[[ DATA BELOW open ]]

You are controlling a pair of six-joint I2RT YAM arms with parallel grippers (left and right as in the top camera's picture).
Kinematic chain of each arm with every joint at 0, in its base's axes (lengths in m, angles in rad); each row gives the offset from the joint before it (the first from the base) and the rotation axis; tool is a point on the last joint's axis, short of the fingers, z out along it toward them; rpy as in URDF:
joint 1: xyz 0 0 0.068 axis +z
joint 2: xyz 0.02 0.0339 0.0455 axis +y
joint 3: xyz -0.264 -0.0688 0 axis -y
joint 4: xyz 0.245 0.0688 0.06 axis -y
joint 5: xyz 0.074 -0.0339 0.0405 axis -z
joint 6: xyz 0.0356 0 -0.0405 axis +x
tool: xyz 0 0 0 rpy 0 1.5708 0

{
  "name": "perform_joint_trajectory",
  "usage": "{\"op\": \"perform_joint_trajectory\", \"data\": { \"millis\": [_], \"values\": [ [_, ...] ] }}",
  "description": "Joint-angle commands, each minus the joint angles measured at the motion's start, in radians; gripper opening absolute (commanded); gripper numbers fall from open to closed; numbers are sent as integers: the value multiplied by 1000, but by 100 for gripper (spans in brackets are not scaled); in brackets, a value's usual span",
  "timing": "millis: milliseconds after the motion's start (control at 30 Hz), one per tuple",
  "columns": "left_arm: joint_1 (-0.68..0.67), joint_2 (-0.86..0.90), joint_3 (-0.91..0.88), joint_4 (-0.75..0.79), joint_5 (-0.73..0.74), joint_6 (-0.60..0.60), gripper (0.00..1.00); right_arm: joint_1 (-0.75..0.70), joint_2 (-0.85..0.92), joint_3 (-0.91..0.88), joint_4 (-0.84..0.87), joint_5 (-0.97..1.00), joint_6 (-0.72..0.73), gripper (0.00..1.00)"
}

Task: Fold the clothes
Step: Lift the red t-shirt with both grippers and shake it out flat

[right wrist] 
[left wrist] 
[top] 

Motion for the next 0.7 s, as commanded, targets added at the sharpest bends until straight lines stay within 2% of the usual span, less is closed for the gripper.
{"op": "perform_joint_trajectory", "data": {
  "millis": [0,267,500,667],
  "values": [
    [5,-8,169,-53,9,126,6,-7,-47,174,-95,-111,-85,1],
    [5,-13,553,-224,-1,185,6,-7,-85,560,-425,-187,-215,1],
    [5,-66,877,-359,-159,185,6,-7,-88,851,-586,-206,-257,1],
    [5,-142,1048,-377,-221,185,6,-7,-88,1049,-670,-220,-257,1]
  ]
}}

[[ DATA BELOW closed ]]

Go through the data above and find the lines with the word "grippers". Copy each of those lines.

## ANSWER BELOW
You are controlling a pair of six-joint I2RT YAM arms with parallel grippers (left and right as in the top camera's picture).
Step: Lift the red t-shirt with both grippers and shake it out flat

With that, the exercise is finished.